Abnormal Psychology – Dr. Brian Burke

The multi-axial system of the DSM-IV (Diagnostic and Statistical Manual of Mental Disorders, 4th edition, 1994) is the way in which the DSM-IV tries to address "the whole person." It grows out of the professional conviction that, in order to intervene successfully in an emotional or psychiatric disorder, we need to consider the affected person from a variety of perspectives.

In DSM-IV, clinical disorders are listed on 3 separate axes as described below (NOTE that, in DSM-5, all of these will be listed on a single axis).
Axis I refers broadly to the principal disorder that needs immediate attention; e.g., a major depressive episode, an exacerbation of schizophrenia, or a flare-up of panic disorder. It is usually (though not always) the Axis I disorder that brings the person "through the office door."

Axis II lists any personality disorder that may be shaping the current response to the Axis I problem. Axis II also indicates any developmental disorders, such as mental retardation or a learning disability, which may be predisposing the person to the Axis I problem. For example, someone with severe mental retardation or a paranoid personality disorder may be more likely to be "bowled over" by a major life stressor, and succumb to a major depressive episode.

Axis III lists any medical or neurological problems that may be relevant to the individual's current or past psychiatric problems; for example, someone with severe asthma may experience respiratory symptoms that are easily confused with a panic attack, or indeed, which may precipitate a panic attack.

Axis IV codes the major psychosocial stressors the individual has faced recently; e.g., recent divorce, death of spouse, job loss, etc.

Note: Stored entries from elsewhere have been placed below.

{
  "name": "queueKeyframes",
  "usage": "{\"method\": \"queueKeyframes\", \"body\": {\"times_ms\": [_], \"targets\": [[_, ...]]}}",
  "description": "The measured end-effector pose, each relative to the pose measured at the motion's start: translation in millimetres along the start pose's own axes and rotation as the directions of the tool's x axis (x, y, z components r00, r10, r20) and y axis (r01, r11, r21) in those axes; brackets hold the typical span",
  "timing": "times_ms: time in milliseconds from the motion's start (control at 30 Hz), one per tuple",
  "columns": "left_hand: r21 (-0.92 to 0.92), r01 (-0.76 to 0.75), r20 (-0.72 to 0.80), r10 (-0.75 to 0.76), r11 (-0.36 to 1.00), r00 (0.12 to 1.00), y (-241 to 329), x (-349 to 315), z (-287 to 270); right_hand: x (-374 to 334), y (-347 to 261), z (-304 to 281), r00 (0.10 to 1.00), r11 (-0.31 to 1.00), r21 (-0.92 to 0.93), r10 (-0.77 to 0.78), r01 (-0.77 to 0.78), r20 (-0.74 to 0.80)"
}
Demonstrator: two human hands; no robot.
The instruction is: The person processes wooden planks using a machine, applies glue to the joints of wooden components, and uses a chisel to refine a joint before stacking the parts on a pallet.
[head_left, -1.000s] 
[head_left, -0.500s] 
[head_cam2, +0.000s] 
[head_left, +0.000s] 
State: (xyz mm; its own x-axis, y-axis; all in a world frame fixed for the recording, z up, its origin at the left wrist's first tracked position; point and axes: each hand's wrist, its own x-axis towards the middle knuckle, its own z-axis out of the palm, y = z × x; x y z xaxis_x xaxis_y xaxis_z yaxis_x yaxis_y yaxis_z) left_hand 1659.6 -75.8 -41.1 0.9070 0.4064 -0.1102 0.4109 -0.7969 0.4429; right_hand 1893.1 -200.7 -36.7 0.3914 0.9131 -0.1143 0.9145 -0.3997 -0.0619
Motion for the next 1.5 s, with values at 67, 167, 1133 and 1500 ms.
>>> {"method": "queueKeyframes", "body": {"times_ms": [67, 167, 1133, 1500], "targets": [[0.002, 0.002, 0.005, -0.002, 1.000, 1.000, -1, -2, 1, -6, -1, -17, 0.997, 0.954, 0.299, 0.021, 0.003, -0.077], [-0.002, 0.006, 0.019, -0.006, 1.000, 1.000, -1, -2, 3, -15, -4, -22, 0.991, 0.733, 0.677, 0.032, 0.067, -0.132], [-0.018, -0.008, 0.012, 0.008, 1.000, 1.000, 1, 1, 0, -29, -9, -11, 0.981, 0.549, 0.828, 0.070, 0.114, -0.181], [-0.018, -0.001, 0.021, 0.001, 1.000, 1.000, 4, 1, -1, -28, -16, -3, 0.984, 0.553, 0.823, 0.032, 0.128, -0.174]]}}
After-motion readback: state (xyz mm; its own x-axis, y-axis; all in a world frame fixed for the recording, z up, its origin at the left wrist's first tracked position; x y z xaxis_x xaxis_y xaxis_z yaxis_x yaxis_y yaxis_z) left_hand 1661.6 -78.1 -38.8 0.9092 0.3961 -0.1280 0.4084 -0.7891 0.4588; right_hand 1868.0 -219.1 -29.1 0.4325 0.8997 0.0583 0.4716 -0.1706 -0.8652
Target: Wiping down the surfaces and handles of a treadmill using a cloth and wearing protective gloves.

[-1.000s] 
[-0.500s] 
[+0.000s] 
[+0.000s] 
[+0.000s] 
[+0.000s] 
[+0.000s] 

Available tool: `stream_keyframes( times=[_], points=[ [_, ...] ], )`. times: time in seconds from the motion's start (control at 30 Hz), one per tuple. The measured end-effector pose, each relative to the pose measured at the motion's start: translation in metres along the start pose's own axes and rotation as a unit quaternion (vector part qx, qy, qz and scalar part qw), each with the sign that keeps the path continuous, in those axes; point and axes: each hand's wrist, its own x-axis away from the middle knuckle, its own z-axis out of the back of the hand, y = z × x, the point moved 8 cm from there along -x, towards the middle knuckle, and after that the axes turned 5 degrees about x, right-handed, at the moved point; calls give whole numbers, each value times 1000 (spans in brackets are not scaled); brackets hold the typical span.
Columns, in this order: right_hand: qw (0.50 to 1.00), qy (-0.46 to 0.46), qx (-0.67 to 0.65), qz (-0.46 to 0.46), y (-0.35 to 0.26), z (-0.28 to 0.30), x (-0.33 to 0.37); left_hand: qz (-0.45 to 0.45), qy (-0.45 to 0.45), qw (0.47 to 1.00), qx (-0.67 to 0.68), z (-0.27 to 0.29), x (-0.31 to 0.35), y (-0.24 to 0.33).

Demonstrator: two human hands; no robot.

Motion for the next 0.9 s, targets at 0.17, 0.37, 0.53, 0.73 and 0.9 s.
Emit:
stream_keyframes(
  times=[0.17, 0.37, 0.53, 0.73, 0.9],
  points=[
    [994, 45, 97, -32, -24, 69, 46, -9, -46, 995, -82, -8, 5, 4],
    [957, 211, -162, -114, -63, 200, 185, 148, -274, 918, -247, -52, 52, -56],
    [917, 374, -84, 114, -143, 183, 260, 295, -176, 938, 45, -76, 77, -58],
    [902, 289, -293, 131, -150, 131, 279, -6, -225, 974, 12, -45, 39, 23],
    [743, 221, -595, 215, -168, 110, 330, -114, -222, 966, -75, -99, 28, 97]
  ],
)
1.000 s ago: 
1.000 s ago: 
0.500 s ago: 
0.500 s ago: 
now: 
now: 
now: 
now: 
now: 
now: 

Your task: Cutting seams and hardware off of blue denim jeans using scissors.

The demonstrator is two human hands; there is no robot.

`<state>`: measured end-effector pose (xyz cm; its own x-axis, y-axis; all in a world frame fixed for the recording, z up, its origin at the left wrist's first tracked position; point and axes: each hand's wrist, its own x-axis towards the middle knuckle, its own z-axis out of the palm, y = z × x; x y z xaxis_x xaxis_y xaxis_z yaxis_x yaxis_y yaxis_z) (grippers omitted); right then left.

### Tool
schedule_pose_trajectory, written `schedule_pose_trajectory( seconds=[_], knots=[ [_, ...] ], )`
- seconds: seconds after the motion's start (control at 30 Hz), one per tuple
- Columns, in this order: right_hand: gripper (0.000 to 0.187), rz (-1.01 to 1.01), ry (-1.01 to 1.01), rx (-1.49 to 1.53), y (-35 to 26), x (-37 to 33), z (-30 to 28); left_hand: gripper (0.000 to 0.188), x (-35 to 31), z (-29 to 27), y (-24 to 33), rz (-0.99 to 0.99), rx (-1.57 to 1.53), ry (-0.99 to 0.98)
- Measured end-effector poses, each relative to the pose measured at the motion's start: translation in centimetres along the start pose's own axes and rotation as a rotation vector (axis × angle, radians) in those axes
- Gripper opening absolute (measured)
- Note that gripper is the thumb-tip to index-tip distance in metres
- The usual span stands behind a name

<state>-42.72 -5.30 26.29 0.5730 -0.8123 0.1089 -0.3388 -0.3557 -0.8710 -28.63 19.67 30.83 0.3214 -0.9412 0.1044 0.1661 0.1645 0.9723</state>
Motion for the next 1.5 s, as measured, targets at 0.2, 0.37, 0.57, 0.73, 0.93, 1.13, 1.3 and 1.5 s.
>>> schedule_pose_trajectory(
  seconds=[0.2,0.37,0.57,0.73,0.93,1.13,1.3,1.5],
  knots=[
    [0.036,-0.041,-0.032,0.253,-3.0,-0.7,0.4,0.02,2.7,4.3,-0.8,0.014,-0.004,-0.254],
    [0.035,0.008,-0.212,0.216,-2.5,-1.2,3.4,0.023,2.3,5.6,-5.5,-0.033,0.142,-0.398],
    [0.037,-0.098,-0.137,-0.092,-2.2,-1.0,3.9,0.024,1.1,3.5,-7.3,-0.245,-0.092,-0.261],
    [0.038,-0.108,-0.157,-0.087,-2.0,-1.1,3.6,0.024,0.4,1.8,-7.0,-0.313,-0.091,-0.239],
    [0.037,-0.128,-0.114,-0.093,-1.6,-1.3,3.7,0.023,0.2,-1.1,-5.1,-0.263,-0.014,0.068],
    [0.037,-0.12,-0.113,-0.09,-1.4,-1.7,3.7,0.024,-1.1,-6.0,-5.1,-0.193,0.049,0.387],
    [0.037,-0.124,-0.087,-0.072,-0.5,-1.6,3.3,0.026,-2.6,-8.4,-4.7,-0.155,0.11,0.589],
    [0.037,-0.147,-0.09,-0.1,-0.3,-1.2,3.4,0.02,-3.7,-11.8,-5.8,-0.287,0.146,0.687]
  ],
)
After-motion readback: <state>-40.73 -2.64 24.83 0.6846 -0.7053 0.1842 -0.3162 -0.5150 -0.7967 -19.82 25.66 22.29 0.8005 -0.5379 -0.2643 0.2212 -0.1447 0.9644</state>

Axis V codes the "level of function" the individual has attained at the time of assessment, and, in some cases, is used to indicate the highest level of function in the past year. This is coded on a 0-100 scale, with 100 being nearly "perfect" functioning (none of us would score that high!).  SEE TABLE BELOW…


Global Assessment of Functioning (GAF) Scale (DSM–IV, Axis V)

Note: This version of the GAF scale is intended for academic use only. Although it is based on the clinical scale presented in the DSM - IV, this summary lacks the detail and specificity of the original document. The complete GAF scale on page 32 of the DSM - IV should be consulted for clinical use.


Description of Functioning

91 - 100

Person has no problems OR has superior functioning in several areas OR is admired and sought after by others due to positive qualities

81 - 90

Person has few or no symptoms. Good functioning in several areas. No more than "everyday" problems or concerns.

71 - 80

Person has symptoms/problems, but they are temporary, expectable reactions to stressors. There is no more than slight impairment in any area of psychological functioning.

61 - 70

Mild symptoms in one area OR difficulty in one of the following: social, occupational, or school functioning. BUT, the person is generally functioning pretty well and has some meaningful interpersonal relationships.

51 - 60

Moderate symptoms OR moderate difficulty in one of the following: social, occupational, or school functioning.

41 - 50

Serious symptoms OR serious impairment in one of the following: social, occupational, or school functioning.

31 - 40

Some impairment in reality testing OR impairment in speech and communication OR serious impairment in several of the following: occupational or school functioning, interpersonal relationships, judgment, thinking, or mood.

21 - 30

Presence of hallucinations or delusions which influence behavior OR serious impairment in ability to communicate with others OR serious impairment in judgment OR inability to function in almost all areas.

11 - 20

There is some danger of harm to self or others OR occasional failure to maintain personal hygiene OR the person is virtually unable to communicate with others due to being incoherent or mute.

1 - 10

Persistent danger of harming self or others OR persistent inability to maintain personal hygiene OR person has made a serious attempt at suicide.